**Material to process**

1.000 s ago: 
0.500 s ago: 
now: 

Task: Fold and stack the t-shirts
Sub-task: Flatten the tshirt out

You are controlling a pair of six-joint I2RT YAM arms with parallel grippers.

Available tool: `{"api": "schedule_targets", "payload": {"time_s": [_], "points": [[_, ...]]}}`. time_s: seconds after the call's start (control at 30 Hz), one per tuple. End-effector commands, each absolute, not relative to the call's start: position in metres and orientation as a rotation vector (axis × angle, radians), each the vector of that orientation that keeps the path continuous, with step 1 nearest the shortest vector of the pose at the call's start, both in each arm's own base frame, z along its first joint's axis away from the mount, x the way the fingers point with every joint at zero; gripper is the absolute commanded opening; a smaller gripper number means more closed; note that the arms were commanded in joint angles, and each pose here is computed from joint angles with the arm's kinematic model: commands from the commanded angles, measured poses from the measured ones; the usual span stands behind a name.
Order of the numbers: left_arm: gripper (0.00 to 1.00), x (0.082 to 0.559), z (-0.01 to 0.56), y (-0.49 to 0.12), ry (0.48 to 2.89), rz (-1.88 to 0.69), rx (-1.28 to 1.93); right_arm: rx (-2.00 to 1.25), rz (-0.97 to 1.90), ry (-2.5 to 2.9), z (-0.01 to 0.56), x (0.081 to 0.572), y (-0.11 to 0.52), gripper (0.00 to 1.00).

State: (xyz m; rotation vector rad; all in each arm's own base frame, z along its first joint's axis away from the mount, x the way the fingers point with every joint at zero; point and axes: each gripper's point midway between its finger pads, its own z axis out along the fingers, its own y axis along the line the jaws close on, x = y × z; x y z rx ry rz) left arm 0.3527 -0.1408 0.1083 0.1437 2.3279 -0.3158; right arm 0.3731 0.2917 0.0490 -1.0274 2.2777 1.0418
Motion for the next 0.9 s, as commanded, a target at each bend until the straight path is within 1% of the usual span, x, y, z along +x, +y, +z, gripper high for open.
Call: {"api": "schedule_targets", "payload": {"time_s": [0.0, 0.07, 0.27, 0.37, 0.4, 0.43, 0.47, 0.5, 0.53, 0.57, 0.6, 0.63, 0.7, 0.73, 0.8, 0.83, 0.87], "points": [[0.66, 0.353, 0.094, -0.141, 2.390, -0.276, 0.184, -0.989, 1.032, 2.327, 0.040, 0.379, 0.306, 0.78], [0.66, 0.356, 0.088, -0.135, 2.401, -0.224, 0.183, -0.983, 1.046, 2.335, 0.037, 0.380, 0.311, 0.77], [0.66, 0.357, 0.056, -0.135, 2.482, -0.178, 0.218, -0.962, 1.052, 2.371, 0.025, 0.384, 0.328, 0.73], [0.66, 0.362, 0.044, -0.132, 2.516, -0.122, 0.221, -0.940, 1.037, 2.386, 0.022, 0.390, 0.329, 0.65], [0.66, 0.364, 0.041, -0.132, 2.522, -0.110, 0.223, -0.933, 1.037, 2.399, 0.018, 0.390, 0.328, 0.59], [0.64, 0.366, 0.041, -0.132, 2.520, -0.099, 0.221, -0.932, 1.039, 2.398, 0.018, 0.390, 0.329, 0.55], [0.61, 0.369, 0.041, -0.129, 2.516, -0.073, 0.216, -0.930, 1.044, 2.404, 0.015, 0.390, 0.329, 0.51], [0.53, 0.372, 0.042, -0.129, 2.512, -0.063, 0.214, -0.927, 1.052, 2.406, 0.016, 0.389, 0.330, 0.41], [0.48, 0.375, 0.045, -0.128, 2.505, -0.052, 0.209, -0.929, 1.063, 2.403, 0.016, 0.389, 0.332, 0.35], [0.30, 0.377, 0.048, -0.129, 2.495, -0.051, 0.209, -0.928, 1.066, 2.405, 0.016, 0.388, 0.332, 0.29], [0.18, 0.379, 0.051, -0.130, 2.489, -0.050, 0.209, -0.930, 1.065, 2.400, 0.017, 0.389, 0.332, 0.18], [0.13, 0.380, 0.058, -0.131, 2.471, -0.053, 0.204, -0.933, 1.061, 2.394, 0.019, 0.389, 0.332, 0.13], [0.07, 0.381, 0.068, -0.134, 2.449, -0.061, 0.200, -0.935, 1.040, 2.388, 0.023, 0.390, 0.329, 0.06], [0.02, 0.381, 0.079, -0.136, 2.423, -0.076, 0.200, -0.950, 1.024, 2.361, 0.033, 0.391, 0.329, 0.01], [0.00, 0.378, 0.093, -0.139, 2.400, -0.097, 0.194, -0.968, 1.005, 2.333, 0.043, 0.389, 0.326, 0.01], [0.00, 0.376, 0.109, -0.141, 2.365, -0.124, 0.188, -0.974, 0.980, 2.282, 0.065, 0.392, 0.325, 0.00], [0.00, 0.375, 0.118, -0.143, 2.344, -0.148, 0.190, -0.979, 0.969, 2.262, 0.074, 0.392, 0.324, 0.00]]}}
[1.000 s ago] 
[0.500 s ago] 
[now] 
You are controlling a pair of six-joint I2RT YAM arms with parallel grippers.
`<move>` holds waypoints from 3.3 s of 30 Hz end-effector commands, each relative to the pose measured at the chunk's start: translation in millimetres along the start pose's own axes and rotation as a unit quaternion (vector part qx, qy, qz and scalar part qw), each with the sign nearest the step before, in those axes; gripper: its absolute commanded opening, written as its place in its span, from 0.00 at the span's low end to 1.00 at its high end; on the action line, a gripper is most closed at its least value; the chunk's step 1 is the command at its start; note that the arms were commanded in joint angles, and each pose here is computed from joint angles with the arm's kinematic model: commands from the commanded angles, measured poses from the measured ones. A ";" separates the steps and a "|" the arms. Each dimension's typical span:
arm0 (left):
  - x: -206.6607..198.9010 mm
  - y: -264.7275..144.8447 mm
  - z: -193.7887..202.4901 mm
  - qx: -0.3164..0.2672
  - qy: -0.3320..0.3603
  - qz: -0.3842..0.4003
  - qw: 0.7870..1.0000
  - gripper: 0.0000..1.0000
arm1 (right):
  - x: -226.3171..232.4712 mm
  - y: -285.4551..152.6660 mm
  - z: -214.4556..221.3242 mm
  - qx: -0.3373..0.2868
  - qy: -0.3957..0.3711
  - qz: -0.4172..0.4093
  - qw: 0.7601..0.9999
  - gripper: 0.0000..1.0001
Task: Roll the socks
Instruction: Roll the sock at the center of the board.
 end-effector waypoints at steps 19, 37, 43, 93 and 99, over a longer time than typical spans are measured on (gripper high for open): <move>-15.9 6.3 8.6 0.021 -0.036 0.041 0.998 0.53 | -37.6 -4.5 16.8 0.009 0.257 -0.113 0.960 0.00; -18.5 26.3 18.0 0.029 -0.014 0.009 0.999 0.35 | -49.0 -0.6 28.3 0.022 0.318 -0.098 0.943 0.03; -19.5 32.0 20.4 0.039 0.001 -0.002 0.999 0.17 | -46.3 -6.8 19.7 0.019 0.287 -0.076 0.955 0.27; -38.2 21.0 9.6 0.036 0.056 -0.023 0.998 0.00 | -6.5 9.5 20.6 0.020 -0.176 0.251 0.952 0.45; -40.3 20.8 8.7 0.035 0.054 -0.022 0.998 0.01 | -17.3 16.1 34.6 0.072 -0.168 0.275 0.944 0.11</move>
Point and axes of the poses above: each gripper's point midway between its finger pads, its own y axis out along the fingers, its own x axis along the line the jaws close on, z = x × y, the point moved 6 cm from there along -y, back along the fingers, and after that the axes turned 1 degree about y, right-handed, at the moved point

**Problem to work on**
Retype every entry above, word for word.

**Output of the exercise**
1.000 s ago: 
0.500 s ago: 
now: 

Task: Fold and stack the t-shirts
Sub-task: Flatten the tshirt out

You are controlling a pair of six-joint I2RT YAM arms with parallel grippers.

Available tool: `{"api": "schedule_targets", "payload": {"time_s": [_], "points": [[_, ...]]}}`. time_s: seconds after the call's start (control at 30 Hz), one per tuple. End-effector commands, each absolute, not relative to the call's start: position in metres and orientation as a rotation vector (axis × angle, radians), each the vector of that orientation that keeps the path continuous, with step 1 nearest the shortest vector of the pose at the call's start, both in each arm's own base frame, z along its first joint's axis away from the mount, x the way the fingers point with every joint at zero; gripper is the absolute commanded opening; a smaller gripper number means more closed; note that the arms were commanded in joint angles, and each pose here is computed from joint angles with the arm's kinematic model: commands from the commanded angles, measured poses from the measured ones; the usual span stands behind a name.
Order of the numbers: left_arm: gripper (0.00 to 1.00), x (0.082 to 0.559), z (-0.01 to 0.56), y (-0.49 to 0.12), ry (0.48 to 2.89), rz (-1.88 to 0.69), rx (-1.28 to 1.93); right_arm: rx (-2.00 to 1.25), rz (-0.97 to 1.90), ry (-2.5 to 2.9), z (-0.01 to 0.56), x (0.081 to 0.572), y (-0.11 to 0.52), gripper (0.00 to 1.00).

State: (xyz m; rotation vector rad; all in each arm's own base frame, z along its first joint's axis away from the mount, x the way the fingers point with every joint at zero; point and axes: each gripper's point midway between its finger pads, its own z axis out along the fingers, its own y axis along the line the jaws close on, x = y × z; x y z rx ry rz) left arm 0.3527 -0.1408 0.1083 0.1437 2.3279 -0.3158; right arm 0.3731 0.2917 0.0490 -1.0274 2.2777 1.0418
Motion for the next 0.9 s, as commanded, a target at each bend until the straight path is within 1% of the usual span, x, y, z along +x, +y, +z, gripper high for open.
Call: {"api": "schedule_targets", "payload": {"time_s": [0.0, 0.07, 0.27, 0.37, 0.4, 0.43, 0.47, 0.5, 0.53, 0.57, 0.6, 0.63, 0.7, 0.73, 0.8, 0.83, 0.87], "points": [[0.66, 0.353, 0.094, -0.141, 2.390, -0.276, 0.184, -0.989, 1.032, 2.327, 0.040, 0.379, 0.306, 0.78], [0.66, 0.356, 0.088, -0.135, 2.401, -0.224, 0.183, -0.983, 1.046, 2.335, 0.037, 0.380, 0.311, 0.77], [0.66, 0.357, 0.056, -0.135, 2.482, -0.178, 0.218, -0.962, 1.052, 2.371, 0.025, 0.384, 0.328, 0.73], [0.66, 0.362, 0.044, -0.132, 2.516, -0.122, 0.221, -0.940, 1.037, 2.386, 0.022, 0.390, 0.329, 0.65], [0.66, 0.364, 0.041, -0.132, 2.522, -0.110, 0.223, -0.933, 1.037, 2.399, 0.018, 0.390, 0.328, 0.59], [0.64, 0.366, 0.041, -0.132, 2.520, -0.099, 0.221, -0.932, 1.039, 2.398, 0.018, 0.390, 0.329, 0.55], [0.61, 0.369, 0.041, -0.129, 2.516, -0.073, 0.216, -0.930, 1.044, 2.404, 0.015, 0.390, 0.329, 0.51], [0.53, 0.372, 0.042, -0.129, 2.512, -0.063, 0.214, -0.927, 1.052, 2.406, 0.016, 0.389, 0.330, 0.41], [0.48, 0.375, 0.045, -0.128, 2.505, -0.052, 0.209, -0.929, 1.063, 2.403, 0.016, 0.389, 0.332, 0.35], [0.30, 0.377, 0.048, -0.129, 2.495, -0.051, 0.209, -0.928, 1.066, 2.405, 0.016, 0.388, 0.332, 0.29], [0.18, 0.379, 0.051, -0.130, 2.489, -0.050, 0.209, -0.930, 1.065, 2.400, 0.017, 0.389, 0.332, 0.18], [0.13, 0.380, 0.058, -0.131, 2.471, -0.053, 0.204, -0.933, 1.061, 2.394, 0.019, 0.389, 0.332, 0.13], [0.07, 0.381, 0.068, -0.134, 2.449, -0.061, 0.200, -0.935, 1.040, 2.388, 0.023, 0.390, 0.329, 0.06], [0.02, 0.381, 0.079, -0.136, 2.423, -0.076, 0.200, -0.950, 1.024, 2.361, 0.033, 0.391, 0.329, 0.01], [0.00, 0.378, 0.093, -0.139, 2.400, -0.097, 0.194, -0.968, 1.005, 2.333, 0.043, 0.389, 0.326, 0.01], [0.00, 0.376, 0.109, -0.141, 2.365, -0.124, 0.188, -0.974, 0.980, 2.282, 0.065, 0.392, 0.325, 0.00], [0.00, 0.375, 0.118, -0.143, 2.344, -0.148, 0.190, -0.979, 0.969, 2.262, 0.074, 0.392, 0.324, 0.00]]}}
[1.000 s ago] 
[0.500 s ago] 
[now] 
You are controlling a pair of six-joint I2RT YAM arms with parallel grippers.
`<move>` holds waypoints from 3.3 s of 30 Hz end-effector commands, each relative to the pose measured at the chunk's start: translation in millimetres along the start pose's own axes and rotation as a unit quaternion (vector part qx, qy, qz and scalar part qw), each with the sign nearest the step before, in those axes; gripper: its absolute commanded opening, written as its place in its span, from 0.00 at the span's low end to 1.00 at its high end; on the action line, a gripper is most closed at its least value; the chunk's step 1 is the command at its start; note that the arms were commanded in joint angles, and each pose here is computed from joint angles with the arm's kinematic model: commands from the commanded angles, measured poses from the measured ones. A ";" separates the steps and a "|" the arms. Each dimension's typical span:
arm0 (left):
  - x: -206.6607..198.9010 mm
  - y: -264.7275..144.8447 mm
  - z: -193.7887..202.4901 mm
  - qx: -0.3164..0.2672
  - qy: -0.3320..0.3603
  - qz: -0.3842..0.4003
  - qw: 0.7870..1.0000
  - gripper: 0.0000..1.0000
arm1 (right):
  - x: -226.3171..232.4712 mm
  - y: -285.4551..152.6660 mm
  - z: -214.4556..221.3242 mm
  - qx: -0.3373..0.2868
  - qy: -0.3957..0.3711
  - qz: -0.4172..0.4093
  - qw: 0.7601..0.9999
  - gripper: 0.0000..1.0001
Task: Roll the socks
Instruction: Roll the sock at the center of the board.
 end-effector waypoints at steps 19, 37, 43, 93 and 99, over a longer time than typical spans are measured on (gripper high for open): <move>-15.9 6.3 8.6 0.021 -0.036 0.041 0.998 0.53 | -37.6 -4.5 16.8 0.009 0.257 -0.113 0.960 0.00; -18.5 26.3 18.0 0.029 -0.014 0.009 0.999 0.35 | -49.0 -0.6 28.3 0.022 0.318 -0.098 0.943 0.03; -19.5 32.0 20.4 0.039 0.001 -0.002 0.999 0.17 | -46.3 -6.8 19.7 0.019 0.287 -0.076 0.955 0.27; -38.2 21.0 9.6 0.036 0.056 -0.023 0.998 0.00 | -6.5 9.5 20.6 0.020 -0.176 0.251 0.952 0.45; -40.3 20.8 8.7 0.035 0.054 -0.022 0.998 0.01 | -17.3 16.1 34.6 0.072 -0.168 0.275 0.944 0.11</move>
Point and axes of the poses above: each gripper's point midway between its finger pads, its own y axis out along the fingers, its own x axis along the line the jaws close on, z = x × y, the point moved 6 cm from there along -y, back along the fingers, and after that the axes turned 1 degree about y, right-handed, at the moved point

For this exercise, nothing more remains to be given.